Copy the listing out in full. Keep every word as it is.

▸ **Source data**
#####

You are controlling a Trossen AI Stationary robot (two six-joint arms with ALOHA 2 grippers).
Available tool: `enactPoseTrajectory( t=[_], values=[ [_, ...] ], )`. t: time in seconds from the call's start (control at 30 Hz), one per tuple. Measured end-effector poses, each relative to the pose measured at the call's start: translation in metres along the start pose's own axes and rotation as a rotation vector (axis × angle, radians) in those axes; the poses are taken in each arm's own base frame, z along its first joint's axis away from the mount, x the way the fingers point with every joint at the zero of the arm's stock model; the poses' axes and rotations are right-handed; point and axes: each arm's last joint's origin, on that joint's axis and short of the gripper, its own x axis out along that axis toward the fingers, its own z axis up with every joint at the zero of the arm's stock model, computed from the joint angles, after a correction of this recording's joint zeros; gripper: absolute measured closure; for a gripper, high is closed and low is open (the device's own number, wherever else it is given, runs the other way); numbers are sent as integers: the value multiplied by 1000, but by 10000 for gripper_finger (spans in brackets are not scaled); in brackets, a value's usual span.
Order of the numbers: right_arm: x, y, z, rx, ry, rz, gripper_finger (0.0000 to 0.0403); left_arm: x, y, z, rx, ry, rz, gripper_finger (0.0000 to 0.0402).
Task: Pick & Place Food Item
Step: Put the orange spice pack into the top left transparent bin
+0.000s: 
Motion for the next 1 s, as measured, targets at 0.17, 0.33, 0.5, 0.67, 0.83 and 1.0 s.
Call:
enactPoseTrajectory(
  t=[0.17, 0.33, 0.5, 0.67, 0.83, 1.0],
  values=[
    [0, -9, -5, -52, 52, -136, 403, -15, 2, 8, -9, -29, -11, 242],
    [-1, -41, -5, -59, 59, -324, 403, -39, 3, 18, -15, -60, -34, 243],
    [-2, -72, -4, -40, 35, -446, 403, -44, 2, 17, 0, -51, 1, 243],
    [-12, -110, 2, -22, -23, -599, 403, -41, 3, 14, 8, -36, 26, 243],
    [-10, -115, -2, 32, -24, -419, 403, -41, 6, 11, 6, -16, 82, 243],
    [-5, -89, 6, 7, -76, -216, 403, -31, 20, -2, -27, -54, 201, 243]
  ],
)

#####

▸ **Solution to this problem**
You are controlling a Trossen AI Stationary robot (two six-joint arms with ALOHA 2 grippers).
Available tool: `enactPoseTrajectory( t=[_], values=[ [_, ...] ], )`. t: time in seconds from the call's start (control at 30 Hz), one per tuple. Measured end-effector poses, each relative to the pose measured at the call's start: translation in metres along the start pose's own axes and rotation as a rotation vector (axis × angle, radians) in those axes; the poses are taken in each arm's own base frame, z along its first joint's axis away from the mount, x the way the fingers point with every joint at the zero of the arm's stock model; the poses' axes and rotations are right-handed; point and axes: each arm's last joint's origin, on that joint's axis and short of the gripper, its own x axis out along that axis toward the fingers, its own z axis up with every joint at the zero of the arm's stock model, computed from the joint angles, after a correction of this recording's joint zeros; gripper: absolute measured closure; for a gripper, high is closed and low is open (the device's own number, wherever else it is given, runs the other way); numbers are sent as integers: the value multiplied by 1000, but by 10000 for gripper_finger (spans in brackets are not scaled); in brackets, a value's usual span.
Order of the numbers: right_arm: x, y, z, rx, ry, rz, gripper_finger (0.0000 to 0.0403); left_arm: x, y, z, rx, ry, rz, gripper_finger (0.0000 to 0.0402).
Task: Pick & Place Food Item
Step: Put the orange spice pack into the top left transparent bin
+0.000s: 
Motion for the next 1 s, as measured, targets at 0.17, 0.33, 0.5, 0.67, 0.83 and 1.0 s.
Call:
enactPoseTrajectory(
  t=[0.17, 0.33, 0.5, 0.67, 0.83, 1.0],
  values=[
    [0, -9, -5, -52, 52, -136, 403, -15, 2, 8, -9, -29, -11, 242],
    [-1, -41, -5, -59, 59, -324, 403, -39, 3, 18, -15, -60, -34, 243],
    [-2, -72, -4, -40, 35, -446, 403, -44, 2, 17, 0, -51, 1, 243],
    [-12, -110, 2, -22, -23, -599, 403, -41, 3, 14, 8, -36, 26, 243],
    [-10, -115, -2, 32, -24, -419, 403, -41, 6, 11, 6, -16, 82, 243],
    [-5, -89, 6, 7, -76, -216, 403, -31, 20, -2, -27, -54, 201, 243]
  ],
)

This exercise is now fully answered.